What the task asks. Transcribe all of the data exactly. Images stay out.

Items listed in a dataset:
[Start of section]

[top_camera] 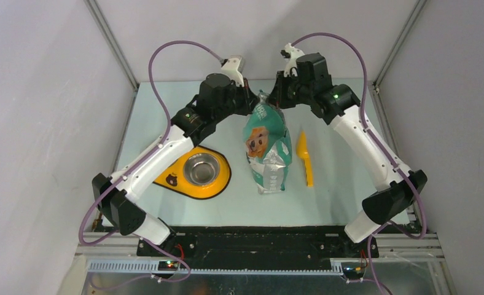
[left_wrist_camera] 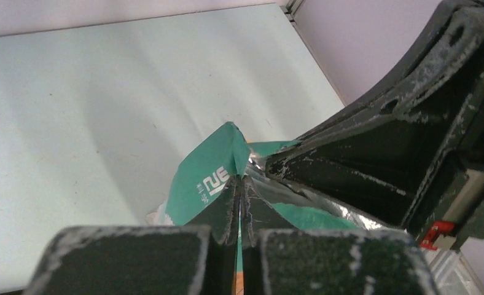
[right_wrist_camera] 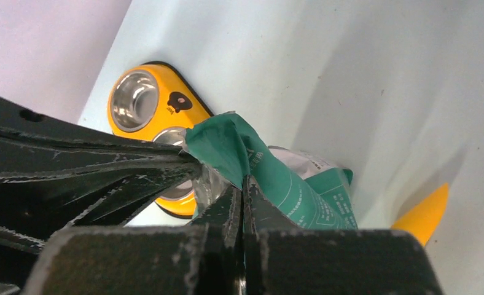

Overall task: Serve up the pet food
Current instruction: Open the pet food bag at the center of the board.

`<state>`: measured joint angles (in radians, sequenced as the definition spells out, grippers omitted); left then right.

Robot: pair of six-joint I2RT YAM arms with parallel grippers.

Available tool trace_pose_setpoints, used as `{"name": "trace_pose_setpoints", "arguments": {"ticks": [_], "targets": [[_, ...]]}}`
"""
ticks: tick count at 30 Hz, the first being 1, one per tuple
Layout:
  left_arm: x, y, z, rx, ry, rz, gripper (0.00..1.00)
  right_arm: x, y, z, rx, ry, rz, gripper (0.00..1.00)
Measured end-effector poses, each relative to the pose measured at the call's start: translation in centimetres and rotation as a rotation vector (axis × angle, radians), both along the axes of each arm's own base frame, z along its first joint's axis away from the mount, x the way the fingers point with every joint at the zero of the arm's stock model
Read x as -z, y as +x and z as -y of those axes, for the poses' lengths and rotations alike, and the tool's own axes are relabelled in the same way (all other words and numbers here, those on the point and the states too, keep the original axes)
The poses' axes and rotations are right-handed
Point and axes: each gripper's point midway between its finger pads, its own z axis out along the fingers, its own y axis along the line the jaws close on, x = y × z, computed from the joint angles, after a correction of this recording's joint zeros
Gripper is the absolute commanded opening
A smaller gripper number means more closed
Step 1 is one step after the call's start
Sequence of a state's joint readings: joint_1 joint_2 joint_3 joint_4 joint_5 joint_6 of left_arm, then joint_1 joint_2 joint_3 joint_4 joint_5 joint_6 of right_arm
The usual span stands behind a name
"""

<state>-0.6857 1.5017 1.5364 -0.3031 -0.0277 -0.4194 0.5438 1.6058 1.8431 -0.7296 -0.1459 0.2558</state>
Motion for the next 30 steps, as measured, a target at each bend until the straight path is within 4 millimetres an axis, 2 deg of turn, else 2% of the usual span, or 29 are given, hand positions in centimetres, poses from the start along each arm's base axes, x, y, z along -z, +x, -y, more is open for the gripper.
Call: {"name": "trace_pose_setpoints", "arguments": {"ticks": [4,9,10,11,12,13,14,15,17,18,23,27,30], "targets": [[-0.7,-0.3,-0.3,-0.001,0.041,0.018,0.0,-0.7,0.1,1.1,0.028,0.021,0.005,0.0],[-0.4,0.0,-2.8,-0.07,0.16,0.016,0.0,-2.1,0.2,4.2,0.153,-0.142,0.14,0.0],[-0.4,0.0,-3.2,-0.079,0.174,0.012,0.03,-2.2,0.1,4.6,0.163,-0.169,0.158,0.0],[-0.5,-0.1,-3.4,-0.08,0.182,0.009,0.23,-2.3,-0.2,4.7,0.165,-0.198,0.173,0.0],[-0.6,-0.2,-3.4,-0.077,0.185,0.006,0.37,-2.3,-0.4,4.5,0.16,-0.211,0.18,0.0],[-0.9,-0.3,-3.4,-0.069,0.181,0.004,0.58,-2.4,-0.6,4.3,0.148,-0.218,0.187,0.0],[-1.2,-0.5,-3.3,-0.059,0.178,0.006,0.66,-2.4,-0.8,3.9,0.135,-0.214,0.186,0.0],[-1.5,-0.7,-2.9,-0.04,0.16,0.004,0.79,-2.4,-1.0,3.6,0.121,-0.207,0.183,0.0],[-1.9,-1.3,-1.9,0.014,0.121,-0.005,0.95,-2.5,-1.6,2.8,0.086,-0.175,0.167,0.0],[-2.0,-1.7,-1.4,0.041,0.105,-0.011,0.98,-2.5,-1.9,2.2,0.065,-0.144,0.148,0.0],[-2.9,-3.0,0.4,0.142,0.019,-0.035,0.99,-2.4,-3.2,0.3,-0.026,0.06,0.043,0.0],[-3.2,-3.4,1.0,0.164,-0.018,-0.053,0.99,-2.3,-4.3,-1.0,-0.1,0.244,-0.055,0.0],[-2.9,-3.6,0.9,0.16,-0.023,-0.066,0.91,-2.2,-4.3,-1.7,-0.114,0.326,-0.1,0.0]]}}
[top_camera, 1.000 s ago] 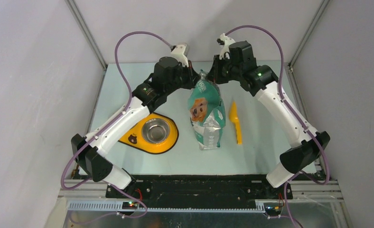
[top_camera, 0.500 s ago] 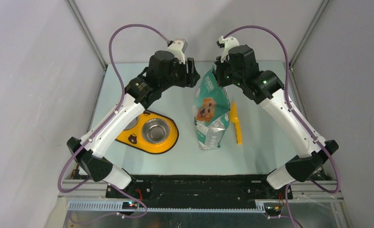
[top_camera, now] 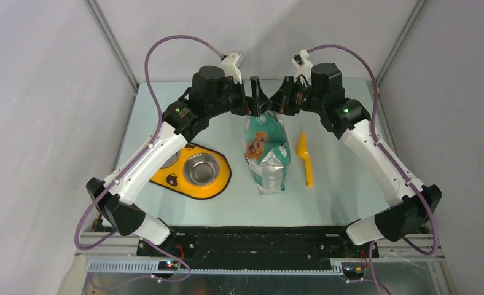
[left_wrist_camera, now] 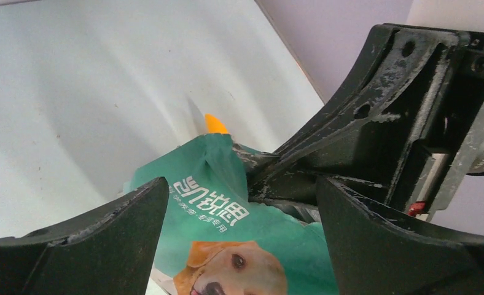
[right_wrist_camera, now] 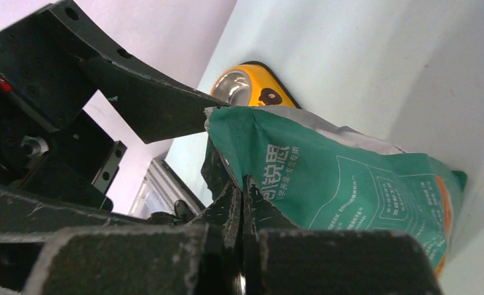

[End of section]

Exercise solution.
[top_camera] 
[left_wrist_camera] 
[right_wrist_camera] 

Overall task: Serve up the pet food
Current instruction: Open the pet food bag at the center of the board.

`<state>`: measured joint angles (in radians, sequenced as the definition spells out, grippers omitted); left then right.

Robot: pair of six-joint I2RT YAM arms with parallel grippers.

Available tool trace_pose_setpoints, used as `{"name": "trace_pose_setpoints", "arguments": {"ticks": [_], "targets": [[_, ...]]}}`
"""
ticks: tick count at 30 Hz, the first being 1, one per tuple
Layout:
  left_arm: x, y, z, rx, ry, rz, gripper (0.00..1.00)
  right_arm: x, y, z, rx, ry, rz, gripper (0.00..1.00)
Measured end-effector poses, each relative to the pose measured at the call's start: translation in centimetres and rotation as a rotation vector (axis × angle, radians), both along the axes of each arm's own base frame, z along its first joint's axis away from the mount, x the way the fingers point with every joint at the zero of the arm's stock model
Read x as -z, y as +x and z as -y of those axes, for the poses' lengths and rotations alike, and the tool's own axes are relabelled in the same way (all other words and numbers here, those on the point and the states too, keep the original axes)
The poses' axes and rotations are right-handed
Point and axes: each gripper's point midway between its finger pads, its own z axis out along the fingers, its own y axis along the line the jaws close on, x = y × z, computed from the joint angles, after a correction of this recording's joint zeros
Gripper is the absolute commanded opening
A smaller gripper number means more closed
Step 1 is one step after the call's start
Sequence of a state's joint readings: joint_1 joint_2 joint_3 joint_4 joint_5 joint_6 of left_arm, then joint_1 joint_2 joint_3 joint_4 joint_5 joint_6 of right_arm
The usual span stands behind a name
"""

<state>-0.6857 1.5017 1.5364 -0.3031 -0.0277 -0.4194 0.5438 1.6058 1.8431 -0.7296 -0.1459 0.2558</state>
Motion for the next 30 steps, as measured, a target at each bend until the straight path is within 4 millimetres an axis, 2 deg of turn, else 2% of the usual span, or 29 are given, hand positions in centimetres, poses from the start along each arm's base axes, x, y, z along -z, +x, -y, more is open for the gripper.
Call: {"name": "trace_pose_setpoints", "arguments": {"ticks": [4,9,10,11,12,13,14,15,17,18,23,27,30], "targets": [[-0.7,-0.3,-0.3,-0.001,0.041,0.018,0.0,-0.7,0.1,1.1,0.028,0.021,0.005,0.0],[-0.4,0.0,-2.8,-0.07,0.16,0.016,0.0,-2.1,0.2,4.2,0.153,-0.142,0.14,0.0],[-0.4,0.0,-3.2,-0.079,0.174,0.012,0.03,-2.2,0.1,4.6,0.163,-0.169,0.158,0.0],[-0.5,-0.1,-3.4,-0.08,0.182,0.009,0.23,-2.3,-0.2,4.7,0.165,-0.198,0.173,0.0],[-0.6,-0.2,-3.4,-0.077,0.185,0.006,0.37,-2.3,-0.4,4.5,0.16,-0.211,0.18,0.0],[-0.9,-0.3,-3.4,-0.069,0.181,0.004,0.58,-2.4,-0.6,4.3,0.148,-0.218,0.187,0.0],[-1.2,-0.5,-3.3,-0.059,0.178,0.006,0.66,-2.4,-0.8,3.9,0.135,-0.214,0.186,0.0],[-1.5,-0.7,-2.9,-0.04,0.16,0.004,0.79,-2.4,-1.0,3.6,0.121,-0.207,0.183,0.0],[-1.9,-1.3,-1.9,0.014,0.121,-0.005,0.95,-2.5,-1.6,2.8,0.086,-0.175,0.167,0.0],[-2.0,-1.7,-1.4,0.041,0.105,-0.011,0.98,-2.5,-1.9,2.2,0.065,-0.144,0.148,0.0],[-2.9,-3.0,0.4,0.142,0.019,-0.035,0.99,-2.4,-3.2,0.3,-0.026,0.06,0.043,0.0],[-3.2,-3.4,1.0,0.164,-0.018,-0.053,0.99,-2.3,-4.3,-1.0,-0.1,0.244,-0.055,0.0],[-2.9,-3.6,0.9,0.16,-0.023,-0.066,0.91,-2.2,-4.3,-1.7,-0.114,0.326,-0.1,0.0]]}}
[top_camera, 1.000 s ago] 
[top_camera, 0.500 s ago] 
[top_camera, now] 
[left_wrist_camera, now] 
[right_wrist_camera, now] 

Nothing else is required to complete the output.